> _Requirement_
Would you reproduce the whole listing exactly, minus its images?

> _Dataset section_
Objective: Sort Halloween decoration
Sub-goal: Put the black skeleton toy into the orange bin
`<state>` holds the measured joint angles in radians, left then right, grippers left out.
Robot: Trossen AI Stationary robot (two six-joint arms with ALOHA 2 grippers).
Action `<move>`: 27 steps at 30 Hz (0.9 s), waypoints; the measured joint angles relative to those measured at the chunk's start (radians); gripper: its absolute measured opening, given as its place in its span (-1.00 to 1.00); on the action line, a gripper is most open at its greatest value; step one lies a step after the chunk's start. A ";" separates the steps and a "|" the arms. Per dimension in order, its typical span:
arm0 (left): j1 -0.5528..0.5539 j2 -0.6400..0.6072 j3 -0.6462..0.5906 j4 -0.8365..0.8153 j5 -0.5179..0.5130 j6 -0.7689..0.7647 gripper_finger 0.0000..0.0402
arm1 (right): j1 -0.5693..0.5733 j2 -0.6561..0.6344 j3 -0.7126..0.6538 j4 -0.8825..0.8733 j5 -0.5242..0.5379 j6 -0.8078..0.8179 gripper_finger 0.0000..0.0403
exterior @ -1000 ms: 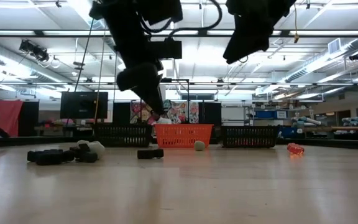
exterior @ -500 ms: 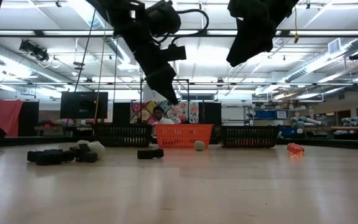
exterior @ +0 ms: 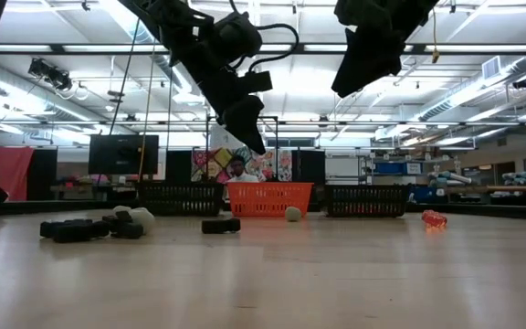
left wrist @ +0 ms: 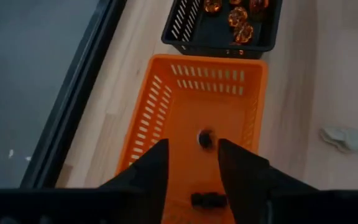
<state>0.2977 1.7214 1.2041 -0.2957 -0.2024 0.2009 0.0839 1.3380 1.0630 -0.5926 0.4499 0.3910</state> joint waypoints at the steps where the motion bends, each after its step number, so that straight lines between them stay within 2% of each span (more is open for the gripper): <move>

> _Answer space_
Objective: Sort Halloween decoration
Sub-goal: Put the black skeleton toy into the orange bin
`<state>` holds the measured joint angles in radians, left then right, grippers left out.
Robot: Trossen AI Stationary robot (two six-joint arms with ALOHA 2 grippers).
Action `<move>`: 27 steps at 30 Hz (0.9 s), waypoints; the measured joint angles relative to those measured at the chunk's start (radians); gripper: its absolute measured opening, given as its place in its span (-1.00 to 1.00); on the action line, a gripper is most open at its greatest value; step one lies a step after the chunk's start. A ";" separates the steps and a "|" the arms. Per dimension in order, its typical span:
arm0 (left): j1 -0.5528..0.5539 j2 -0.6400..0.6072 j3 -0.6462..0.5906 j4 -0.8365..0.8153 j5 -0.5179..0.5130 j6 -0.7689..0.7647 gripper_finger 0.0000..0.0402
arm1 (right): j1 -0.5693..0.5733 j2 -0.6561..0.6344 j3 -0.7126..0.6538 j4 -0.8825..0.8733 j5 -0.5242..0.5379 j6 -0.8078..0.8179 gripper_finger 0.0000..0.0403
exterior @ -1000 ms: 
exterior @ -500 ms: 
exterior @ +0 ms: 
left wrist @ +0 ms: 
<state>0.2977 1.7214 1.2041 -0.2957 -0.2024 0.2009 0.0839 1.3380 1.0630 -0.5926 0.4499 0.3910</state> joint waypoints at the steps where the motion bends, each after its step number, so that straight lines between them stay within 2% of each span (more is open for the gripper): <move>

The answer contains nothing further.